If a poem lacks these tools or a poet is not able to interpret and engagingly perform, slam poetry may be boring or not interesting.

Thus, to well perform this kind of writing, it is also fundamental to have strong speaking skills. A piece that is not well written could sound amazing because the performer is capable of engaging the audience, or vice versa, an awesome poem sounds boring because the person who carries it out is not interesting.

 

Slam poetry can be practiced in a lot of places, in the same way, many contests between writers are born. In particular there is a big competition that takes place in thirteen different cities in the USA and in Canada but it’s hub is in Chicago. Its name is “Louder Than a Bomb” and during this festival more than five hundred young poets attend workshops, bouts, and special events. It was born in 2001 after the falling of the Twin Towers, since many young coloured people of Chicago were threatened of having their rights taken away. It had begun as a few people spitting bars in a basement and now is an important festival with more than one hundred and twenty teams running for the title. In Canada, this festival is held in Toronto. The most recent one took place in 2019, before Covid made it practically impossible.

 

Students of almost every grade can participate in the contest and they only need their slam poems and motivation to get into the game. Then, schools can register their teams and their youth writers to take part at the LTAB. At this point, the teams have to prepare two types of bouts: the first is a solo performance, with a single poet performing; the second type is a group one, with a group of poets that carries out one poem. At the end, the points that every person and group of a team have made are counted together and whoever has the highest score wins.

 

The poems performed vary in topics and emotions. They can be funny or angry or sad or melancholic or real or fantasy.

 

To clarify what a slam poetry could look like, let’s look at these extracts:

 

“I feel so lonely, even the moon that keeps me company… disappeared” (Jennie Duong, York Memorial CI, Grade 10, LTAB Toronto).

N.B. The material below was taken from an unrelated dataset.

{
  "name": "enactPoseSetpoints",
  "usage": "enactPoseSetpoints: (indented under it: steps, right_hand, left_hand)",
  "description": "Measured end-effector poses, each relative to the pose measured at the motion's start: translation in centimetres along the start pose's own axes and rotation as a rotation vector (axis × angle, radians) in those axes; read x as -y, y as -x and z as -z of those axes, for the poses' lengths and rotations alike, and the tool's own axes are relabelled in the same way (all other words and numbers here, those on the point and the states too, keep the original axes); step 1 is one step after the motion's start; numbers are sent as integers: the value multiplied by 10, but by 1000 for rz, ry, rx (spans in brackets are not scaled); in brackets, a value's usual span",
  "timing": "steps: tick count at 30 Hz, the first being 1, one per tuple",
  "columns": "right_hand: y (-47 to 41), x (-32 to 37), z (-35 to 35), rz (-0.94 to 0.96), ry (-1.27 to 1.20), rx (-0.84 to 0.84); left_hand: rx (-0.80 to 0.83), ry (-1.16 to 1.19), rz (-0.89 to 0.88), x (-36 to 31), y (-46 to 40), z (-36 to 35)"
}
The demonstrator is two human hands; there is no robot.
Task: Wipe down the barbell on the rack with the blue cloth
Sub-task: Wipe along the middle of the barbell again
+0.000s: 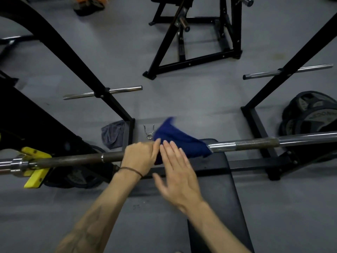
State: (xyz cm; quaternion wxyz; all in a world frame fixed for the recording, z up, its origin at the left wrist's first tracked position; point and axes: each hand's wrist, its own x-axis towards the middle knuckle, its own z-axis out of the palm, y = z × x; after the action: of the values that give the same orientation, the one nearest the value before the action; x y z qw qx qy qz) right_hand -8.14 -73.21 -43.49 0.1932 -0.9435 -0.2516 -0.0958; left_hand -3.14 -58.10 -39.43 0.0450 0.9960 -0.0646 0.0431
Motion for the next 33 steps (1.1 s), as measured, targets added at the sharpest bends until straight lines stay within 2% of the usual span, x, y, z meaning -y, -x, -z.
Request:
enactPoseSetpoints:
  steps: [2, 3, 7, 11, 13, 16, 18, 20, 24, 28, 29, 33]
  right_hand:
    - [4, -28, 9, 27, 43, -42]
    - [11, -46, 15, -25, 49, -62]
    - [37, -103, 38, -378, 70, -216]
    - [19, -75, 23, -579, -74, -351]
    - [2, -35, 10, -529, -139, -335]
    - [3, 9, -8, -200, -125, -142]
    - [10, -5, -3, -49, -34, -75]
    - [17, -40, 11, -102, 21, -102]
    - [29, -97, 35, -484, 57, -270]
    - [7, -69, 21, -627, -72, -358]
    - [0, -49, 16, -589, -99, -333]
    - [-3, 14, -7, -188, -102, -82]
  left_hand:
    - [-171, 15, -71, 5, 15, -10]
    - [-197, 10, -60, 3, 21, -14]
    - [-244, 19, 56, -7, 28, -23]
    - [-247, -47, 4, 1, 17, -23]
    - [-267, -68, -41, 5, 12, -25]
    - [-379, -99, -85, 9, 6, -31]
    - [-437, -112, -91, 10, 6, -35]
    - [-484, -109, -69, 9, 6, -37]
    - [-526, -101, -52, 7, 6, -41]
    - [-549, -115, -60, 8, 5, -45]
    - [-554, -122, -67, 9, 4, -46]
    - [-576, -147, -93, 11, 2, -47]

This shows how the poet feels like she is alone and with the metaphor of the moon that vanishes we can imagine how her loneliness may be.

 

“Stand still for the statue staring at you shots and shotgun’s shells fly like pterodactyls… the world is going crazy I’m just a daily reminder” (Lamar Jorden, “The Steinmenauts”, LTAB Chicago).

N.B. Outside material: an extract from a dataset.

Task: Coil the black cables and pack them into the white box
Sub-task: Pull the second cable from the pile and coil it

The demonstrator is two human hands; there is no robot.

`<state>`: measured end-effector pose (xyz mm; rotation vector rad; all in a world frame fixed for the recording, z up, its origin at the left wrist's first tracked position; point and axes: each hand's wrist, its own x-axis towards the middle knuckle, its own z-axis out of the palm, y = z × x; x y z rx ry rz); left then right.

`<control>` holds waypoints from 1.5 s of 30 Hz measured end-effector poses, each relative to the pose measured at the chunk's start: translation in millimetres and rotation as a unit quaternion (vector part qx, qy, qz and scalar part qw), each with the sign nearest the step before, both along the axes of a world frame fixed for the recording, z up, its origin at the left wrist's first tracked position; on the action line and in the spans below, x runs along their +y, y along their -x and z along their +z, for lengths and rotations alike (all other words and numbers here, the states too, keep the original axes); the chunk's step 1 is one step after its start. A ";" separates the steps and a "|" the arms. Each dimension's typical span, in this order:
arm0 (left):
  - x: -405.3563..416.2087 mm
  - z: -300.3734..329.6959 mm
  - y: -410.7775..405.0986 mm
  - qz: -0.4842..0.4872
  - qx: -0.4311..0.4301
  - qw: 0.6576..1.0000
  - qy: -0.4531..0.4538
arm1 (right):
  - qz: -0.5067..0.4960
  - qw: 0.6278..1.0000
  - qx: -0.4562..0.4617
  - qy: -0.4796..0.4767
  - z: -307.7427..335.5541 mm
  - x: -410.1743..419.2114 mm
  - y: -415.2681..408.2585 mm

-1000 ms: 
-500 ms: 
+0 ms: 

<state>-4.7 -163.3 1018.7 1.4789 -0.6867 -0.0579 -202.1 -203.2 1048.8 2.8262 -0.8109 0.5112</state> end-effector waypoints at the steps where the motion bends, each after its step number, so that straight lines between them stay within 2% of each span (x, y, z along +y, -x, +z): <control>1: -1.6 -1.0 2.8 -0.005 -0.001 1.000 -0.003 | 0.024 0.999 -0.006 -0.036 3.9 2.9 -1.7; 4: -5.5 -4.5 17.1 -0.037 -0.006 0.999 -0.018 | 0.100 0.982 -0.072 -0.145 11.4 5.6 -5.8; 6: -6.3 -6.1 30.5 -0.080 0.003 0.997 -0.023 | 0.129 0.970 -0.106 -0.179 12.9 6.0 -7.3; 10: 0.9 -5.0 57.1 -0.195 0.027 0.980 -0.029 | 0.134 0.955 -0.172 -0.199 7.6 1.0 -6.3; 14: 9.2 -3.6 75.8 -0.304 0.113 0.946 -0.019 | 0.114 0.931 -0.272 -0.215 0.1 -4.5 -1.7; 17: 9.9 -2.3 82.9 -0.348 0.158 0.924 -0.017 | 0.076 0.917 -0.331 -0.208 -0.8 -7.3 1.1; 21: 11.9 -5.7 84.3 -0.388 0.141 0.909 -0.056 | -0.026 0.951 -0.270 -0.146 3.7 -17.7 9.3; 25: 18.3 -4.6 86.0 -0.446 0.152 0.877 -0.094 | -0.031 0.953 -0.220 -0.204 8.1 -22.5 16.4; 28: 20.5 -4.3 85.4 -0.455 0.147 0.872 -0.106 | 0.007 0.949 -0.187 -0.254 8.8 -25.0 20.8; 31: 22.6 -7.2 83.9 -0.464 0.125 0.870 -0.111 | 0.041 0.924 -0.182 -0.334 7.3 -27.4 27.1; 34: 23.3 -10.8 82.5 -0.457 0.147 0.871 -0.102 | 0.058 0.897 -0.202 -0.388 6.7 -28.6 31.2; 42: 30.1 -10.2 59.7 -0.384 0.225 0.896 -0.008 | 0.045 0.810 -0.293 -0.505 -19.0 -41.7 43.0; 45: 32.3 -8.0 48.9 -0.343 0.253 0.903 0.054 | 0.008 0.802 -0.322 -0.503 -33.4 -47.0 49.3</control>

This piece of the poem named “Shooter” points out another example of what this kind of poetry can look like. The poet sounds angry and scared at the same time and he uses the alliteration of the letter “s” and assonance of the letter “a” and “o” to give speed and rhythm. He creates a simile, comparing the “shotgun’s shells”, which are flying, to some “pterodactyls”. Moreover, he says that “the world is going crazy” and this shows us the point of the poetry and makes us feel and then realize that there actually is something wrong in what he is telling.

 

“We the successors of a country and the time where a skinny black girl descended from slaves and raised by a single mother can dream of becoming president” (Amanda Gorman, poem at the inauguration of the president Joe Biden, 01/20/2021).

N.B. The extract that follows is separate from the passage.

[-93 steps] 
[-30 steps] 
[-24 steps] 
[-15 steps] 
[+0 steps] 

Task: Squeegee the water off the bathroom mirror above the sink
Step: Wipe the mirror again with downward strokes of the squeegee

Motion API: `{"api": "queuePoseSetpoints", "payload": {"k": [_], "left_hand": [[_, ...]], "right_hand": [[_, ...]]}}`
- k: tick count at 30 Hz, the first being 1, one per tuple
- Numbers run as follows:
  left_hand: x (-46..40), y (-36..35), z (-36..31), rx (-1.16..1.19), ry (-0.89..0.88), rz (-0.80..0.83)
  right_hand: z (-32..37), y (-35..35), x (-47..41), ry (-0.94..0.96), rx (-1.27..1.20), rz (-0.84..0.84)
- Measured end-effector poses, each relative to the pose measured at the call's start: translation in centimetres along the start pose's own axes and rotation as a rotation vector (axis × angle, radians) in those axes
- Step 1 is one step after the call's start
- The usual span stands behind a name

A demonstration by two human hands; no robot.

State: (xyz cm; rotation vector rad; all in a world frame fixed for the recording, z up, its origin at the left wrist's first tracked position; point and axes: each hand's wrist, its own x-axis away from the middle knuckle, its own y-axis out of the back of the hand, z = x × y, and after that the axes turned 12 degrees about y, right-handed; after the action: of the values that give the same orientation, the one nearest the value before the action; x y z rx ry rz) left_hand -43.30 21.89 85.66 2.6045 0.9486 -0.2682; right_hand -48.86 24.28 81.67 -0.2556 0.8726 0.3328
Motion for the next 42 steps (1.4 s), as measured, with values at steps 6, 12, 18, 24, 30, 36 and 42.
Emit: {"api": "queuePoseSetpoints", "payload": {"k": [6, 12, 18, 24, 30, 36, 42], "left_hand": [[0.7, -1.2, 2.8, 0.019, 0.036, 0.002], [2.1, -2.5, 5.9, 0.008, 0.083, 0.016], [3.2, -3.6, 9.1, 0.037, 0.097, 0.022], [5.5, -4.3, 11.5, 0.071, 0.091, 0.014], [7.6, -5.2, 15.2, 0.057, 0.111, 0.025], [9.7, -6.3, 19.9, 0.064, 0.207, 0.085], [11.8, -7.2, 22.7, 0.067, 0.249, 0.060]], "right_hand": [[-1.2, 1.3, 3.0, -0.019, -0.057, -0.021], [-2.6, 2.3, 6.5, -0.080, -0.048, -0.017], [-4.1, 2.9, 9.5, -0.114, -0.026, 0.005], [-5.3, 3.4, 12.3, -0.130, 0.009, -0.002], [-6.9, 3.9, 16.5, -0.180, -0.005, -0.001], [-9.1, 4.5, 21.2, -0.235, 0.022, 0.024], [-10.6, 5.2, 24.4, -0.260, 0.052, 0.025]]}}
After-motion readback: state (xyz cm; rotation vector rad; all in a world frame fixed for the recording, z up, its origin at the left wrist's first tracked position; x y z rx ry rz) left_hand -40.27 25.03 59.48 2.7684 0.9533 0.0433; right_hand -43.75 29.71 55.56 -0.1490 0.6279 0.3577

This is the perfect example that slam poetry can cover any theme. This young poet performs her poem at the inauguration of the president and in this line, she traps the significance of what it means to be free and in telling this she represents the USA as a country where there is liberty. This illustrates how powerful words are and how much more decisive a good performance of the words can be .

 

Slam Poetry awards to anyone the opportunity to give themselves a voice. This new form of expression, that engages the audience as much as the poet, helps writers to more directly impact their listeners and, at the same time, to actually feel the emotions provoked by the words of the poems that they are performing.